» **What you are asked to do**
Verbatim reproduction of the entries is required; images must be omitted.

*** Block opens ***

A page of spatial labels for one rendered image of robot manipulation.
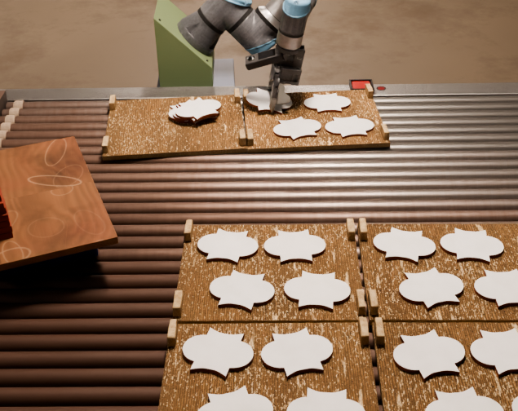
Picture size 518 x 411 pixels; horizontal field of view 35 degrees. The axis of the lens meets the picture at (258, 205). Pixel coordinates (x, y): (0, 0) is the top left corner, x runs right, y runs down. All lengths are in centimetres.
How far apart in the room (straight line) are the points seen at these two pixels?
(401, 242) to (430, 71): 323
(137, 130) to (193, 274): 72
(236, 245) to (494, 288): 59
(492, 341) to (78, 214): 95
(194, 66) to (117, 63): 250
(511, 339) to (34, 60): 421
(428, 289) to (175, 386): 59
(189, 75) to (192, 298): 119
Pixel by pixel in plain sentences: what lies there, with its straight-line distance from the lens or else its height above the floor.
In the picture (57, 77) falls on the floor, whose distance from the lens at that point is 518.
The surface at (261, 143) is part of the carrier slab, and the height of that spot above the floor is 94.
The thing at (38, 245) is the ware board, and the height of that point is 104.
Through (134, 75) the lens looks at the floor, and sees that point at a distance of 509.
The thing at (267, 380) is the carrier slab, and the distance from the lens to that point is 160.
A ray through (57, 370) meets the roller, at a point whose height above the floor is 92.
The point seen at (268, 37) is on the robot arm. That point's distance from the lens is 280.
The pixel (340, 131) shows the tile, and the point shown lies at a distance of 239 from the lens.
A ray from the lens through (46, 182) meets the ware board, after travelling 205.
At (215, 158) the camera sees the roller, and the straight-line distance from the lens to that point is 232.
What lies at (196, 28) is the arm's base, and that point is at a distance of 281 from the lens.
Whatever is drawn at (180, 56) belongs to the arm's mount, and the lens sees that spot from 279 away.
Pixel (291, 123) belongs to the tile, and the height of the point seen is 94.
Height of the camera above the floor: 209
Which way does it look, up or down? 34 degrees down
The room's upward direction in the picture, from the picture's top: 1 degrees counter-clockwise
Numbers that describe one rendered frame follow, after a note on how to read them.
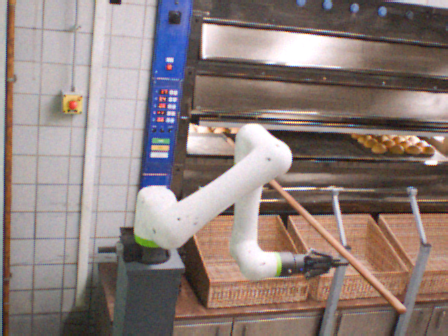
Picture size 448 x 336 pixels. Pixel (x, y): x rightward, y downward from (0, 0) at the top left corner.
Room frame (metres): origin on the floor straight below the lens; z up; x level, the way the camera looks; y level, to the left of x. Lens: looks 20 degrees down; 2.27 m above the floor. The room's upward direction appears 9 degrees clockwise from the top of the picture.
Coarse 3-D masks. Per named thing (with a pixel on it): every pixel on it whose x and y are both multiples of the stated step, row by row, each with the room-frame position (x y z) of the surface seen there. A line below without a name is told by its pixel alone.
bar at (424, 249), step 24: (264, 192) 2.77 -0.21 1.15; (288, 192) 2.82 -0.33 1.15; (312, 192) 2.86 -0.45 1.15; (336, 192) 2.90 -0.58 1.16; (360, 192) 2.96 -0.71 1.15; (384, 192) 3.01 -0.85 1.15; (408, 192) 3.07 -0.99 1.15; (336, 216) 2.83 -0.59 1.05; (336, 288) 2.69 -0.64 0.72; (408, 288) 2.89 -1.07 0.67; (408, 312) 2.87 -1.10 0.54
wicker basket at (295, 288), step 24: (216, 216) 3.06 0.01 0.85; (264, 216) 3.15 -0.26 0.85; (192, 240) 2.86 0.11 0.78; (216, 240) 3.02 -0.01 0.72; (264, 240) 3.13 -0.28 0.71; (288, 240) 3.02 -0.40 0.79; (192, 264) 2.82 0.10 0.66; (216, 264) 2.99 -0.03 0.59; (216, 288) 2.57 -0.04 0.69; (240, 288) 2.62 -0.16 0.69; (264, 288) 2.67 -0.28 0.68; (288, 288) 2.72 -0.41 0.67
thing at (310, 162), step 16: (192, 160) 3.02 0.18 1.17; (208, 160) 3.05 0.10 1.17; (224, 160) 3.09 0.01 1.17; (304, 160) 3.26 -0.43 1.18; (320, 160) 3.30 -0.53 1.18; (336, 160) 3.35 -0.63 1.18; (352, 160) 3.39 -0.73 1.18; (368, 160) 3.44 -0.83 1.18; (384, 160) 3.49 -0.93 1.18; (400, 160) 3.54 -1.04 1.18; (416, 160) 3.58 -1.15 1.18
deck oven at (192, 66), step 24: (192, 24) 2.99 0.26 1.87; (192, 48) 3.00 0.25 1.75; (192, 72) 3.00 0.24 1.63; (216, 72) 3.05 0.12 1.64; (240, 72) 3.10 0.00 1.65; (264, 72) 3.14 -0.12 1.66; (288, 72) 3.19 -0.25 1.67; (312, 72) 3.23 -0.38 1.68; (336, 72) 3.28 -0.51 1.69; (192, 96) 3.01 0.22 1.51; (288, 120) 3.30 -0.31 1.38; (312, 120) 3.36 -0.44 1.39; (336, 120) 3.31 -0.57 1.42; (360, 120) 3.36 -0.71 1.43; (432, 144) 3.96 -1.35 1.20; (192, 168) 3.03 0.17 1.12; (216, 168) 3.07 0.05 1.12; (312, 168) 3.28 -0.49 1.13; (336, 168) 3.33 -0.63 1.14; (360, 168) 3.39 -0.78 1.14
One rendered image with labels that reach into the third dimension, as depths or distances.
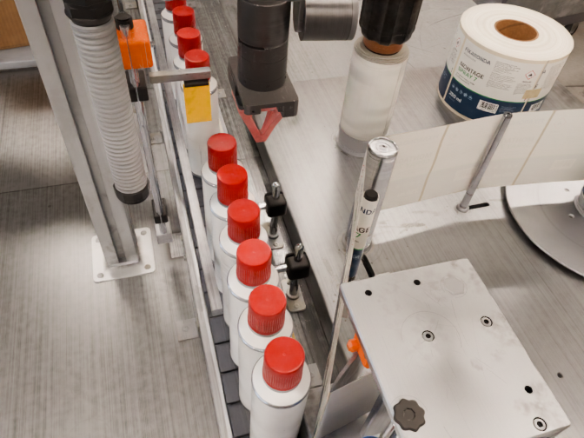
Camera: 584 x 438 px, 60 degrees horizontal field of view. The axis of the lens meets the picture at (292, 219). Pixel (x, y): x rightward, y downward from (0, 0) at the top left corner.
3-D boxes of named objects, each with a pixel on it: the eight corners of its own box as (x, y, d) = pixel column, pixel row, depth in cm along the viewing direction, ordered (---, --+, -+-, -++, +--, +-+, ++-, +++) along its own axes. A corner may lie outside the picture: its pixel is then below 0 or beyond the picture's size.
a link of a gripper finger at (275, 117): (275, 116, 71) (279, 56, 64) (288, 149, 67) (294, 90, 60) (228, 121, 70) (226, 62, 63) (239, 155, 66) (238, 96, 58)
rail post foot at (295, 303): (306, 310, 72) (307, 307, 71) (288, 313, 71) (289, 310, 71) (296, 278, 75) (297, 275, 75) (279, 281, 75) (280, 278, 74)
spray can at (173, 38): (210, 128, 89) (203, 17, 73) (181, 132, 87) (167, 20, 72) (205, 110, 92) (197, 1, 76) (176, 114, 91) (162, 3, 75)
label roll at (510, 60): (557, 122, 97) (597, 56, 86) (466, 134, 93) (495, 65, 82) (504, 65, 110) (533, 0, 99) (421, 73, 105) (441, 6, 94)
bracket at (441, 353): (567, 429, 32) (574, 424, 31) (413, 479, 30) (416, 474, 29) (464, 262, 41) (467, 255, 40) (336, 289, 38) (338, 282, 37)
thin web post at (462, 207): (470, 212, 80) (519, 116, 66) (459, 214, 79) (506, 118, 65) (464, 203, 81) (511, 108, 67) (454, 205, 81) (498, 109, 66)
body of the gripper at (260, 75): (276, 64, 65) (279, 9, 60) (298, 113, 59) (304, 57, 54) (227, 69, 64) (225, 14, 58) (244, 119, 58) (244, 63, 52)

*** Block closes ***

» **Answer to this exercise**
A page of spatial labels for one rendered image of robot manipulation.
Picture size 518 x 411 pixels; horizontal field of view 35 degrees. The axis of the lens meets the picture at (258, 205). Pixel coordinates (x, y): (0, 0) is the top left corner, x runs right, y runs down. All lengths are in centimetres.
How far apart in the room (straight line) are the points seen at these two pixels?
(401, 242) to (430, 71): 323
(137, 130) to (193, 274): 72
(236, 245) to (494, 288): 59
(492, 341) to (78, 214): 95
(194, 66) to (117, 63): 250
(511, 339) to (34, 60): 421
(428, 289) to (175, 386): 59
(189, 75) to (192, 298): 119
Pixel by pixel in plain sentences: what lies there, with its straight-line distance from the lens or else its height above the floor.
In the picture (57, 77) falls on the floor, whose distance from the lens at that point is 518.
The surface at (261, 143) is part of the carrier slab, and the height of that spot above the floor is 94.
The thing at (38, 245) is the ware board, and the height of that point is 104.
Through (134, 75) the lens looks at the floor, and sees that point at a distance of 509.
The thing at (267, 380) is the carrier slab, and the distance from the lens to that point is 160.
A ray through (57, 370) meets the roller, at a point whose height above the floor is 92.
The point seen at (268, 37) is on the robot arm. That point's distance from the lens is 280.
The pixel (340, 131) shows the tile, and the point shown lies at a distance of 239 from the lens.
A ray from the lens through (46, 182) meets the ware board, after travelling 205.
At (215, 158) the camera sees the roller, and the straight-line distance from the lens to that point is 232.
What lies at (196, 28) is the arm's base, and that point is at a distance of 281 from the lens.
Whatever is drawn at (180, 56) belongs to the arm's mount, and the lens sees that spot from 279 away.
Pixel (291, 123) belongs to the tile, and the height of the point seen is 94.
Height of the camera above the floor: 209
Which way does it look, up or down? 34 degrees down
The room's upward direction in the picture, from the picture's top: 1 degrees counter-clockwise
Numbers that describe one rendered frame follow, after a note on how to read them.
Picture size 448 x 336 pixels. Pixel (x, y): x rightward, y downward from (0, 0) at the top left corner.
Room frame (metres): origin on the floor straight below the lens; z up; x level, the way the camera looks; y level, to the left of x. Lens: looks 20 degrees down; 2.27 m above the floor. The room's upward direction appears 9 degrees clockwise from the top of the picture.
Coarse 3-D masks. Per named thing (with a pixel on it): every pixel on it whose x and y are both multiples of the stated step, row by row, each with the room-frame position (x y z) of the surface seen there. A line below without a name is told by its pixel alone.
bar at (424, 249), step 24: (264, 192) 2.77 -0.21 1.15; (288, 192) 2.82 -0.33 1.15; (312, 192) 2.86 -0.45 1.15; (336, 192) 2.90 -0.58 1.16; (360, 192) 2.96 -0.71 1.15; (384, 192) 3.01 -0.85 1.15; (408, 192) 3.07 -0.99 1.15; (336, 216) 2.83 -0.59 1.05; (336, 288) 2.69 -0.64 0.72; (408, 288) 2.89 -1.07 0.67; (408, 312) 2.87 -1.10 0.54
wicker basket at (295, 288), step 24: (216, 216) 3.06 0.01 0.85; (264, 216) 3.15 -0.26 0.85; (192, 240) 2.86 0.11 0.78; (216, 240) 3.02 -0.01 0.72; (264, 240) 3.13 -0.28 0.71; (288, 240) 3.02 -0.40 0.79; (192, 264) 2.82 0.10 0.66; (216, 264) 2.99 -0.03 0.59; (216, 288) 2.57 -0.04 0.69; (240, 288) 2.62 -0.16 0.69; (264, 288) 2.67 -0.28 0.68; (288, 288) 2.72 -0.41 0.67
thing at (310, 162), step 16: (192, 160) 3.02 0.18 1.17; (208, 160) 3.05 0.10 1.17; (224, 160) 3.09 0.01 1.17; (304, 160) 3.26 -0.43 1.18; (320, 160) 3.30 -0.53 1.18; (336, 160) 3.35 -0.63 1.18; (352, 160) 3.39 -0.73 1.18; (368, 160) 3.44 -0.83 1.18; (384, 160) 3.49 -0.93 1.18; (400, 160) 3.54 -1.04 1.18; (416, 160) 3.58 -1.15 1.18
deck oven at (192, 66), step 24: (192, 24) 2.99 0.26 1.87; (192, 48) 3.00 0.25 1.75; (192, 72) 3.00 0.24 1.63; (216, 72) 3.05 0.12 1.64; (240, 72) 3.10 0.00 1.65; (264, 72) 3.14 -0.12 1.66; (288, 72) 3.19 -0.25 1.67; (312, 72) 3.23 -0.38 1.68; (336, 72) 3.28 -0.51 1.69; (192, 96) 3.01 0.22 1.51; (288, 120) 3.30 -0.31 1.38; (312, 120) 3.36 -0.44 1.39; (336, 120) 3.31 -0.57 1.42; (360, 120) 3.36 -0.71 1.43; (432, 144) 3.96 -1.35 1.20; (192, 168) 3.03 0.17 1.12; (216, 168) 3.07 0.05 1.12; (312, 168) 3.28 -0.49 1.13; (336, 168) 3.33 -0.63 1.14; (360, 168) 3.39 -0.78 1.14
One rendered image with labels that reach into the third dimension, as depths or distances.
Camera: 584 x 438 px, 60 degrees horizontal field of view. The axis of the lens meets the picture at (292, 219). Pixel (x, y): x rightward, y downward from (0, 0) at the top left corner.
3-D boxes of named objects, each with a pixel on it: the eight corners of its own box as (x, y, d) = pixel column, pixel row, depth in cm along the viewing direction, ordered (---, --+, -+-, -++, +--, +-+, ++-, +++) along its own axes. A corner may lie outside the picture: its pixel is then below 0 or beyond the picture's size.
a link of a gripper finger at (275, 117): (275, 116, 71) (279, 56, 64) (288, 149, 67) (294, 90, 60) (228, 121, 70) (226, 62, 63) (239, 155, 66) (238, 96, 58)
rail post foot at (295, 303): (306, 310, 72) (307, 307, 71) (288, 313, 71) (289, 310, 71) (296, 278, 75) (297, 275, 75) (279, 281, 75) (280, 278, 74)
spray can at (173, 38): (210, 128, 89) (203, 17, 73) (181, 132, 87) (167, 20, 72) (205, 110, 92) (197, 1, 76) (176, 114, 91) (162, 3, 75)
label roll at (510, 60): (557, 122, 97) (597, 56, 86) (466, 134, 93) (495, 65, 82) (504, 65, 110) (533, 0, 99) (421, 73, 105) (441, 6, 94)
bracket at (441, 353): (567, 429, 32) (574, 424, 31) (413, 479, 30) (416, 474, 29) (464, 262, 41) (467, 255, 40) (336, 289, 38) (338, 282, 37)
thin web post at (462, 207): (470, 212, 80) (519, 116, 66) (459, 214, 79) (506, 118, 65) (464, 203, 81) (511, 108, 67) (454, 205, 81) (498, 109, 66)
body of the gripper at (260, 75): (276, 64, 65) (279, 9, 60) (298, 113, 59) (304, 57, 54) (227, 69, 64) (225, 14, 58) (244, 119, 58) (244, 63, 52)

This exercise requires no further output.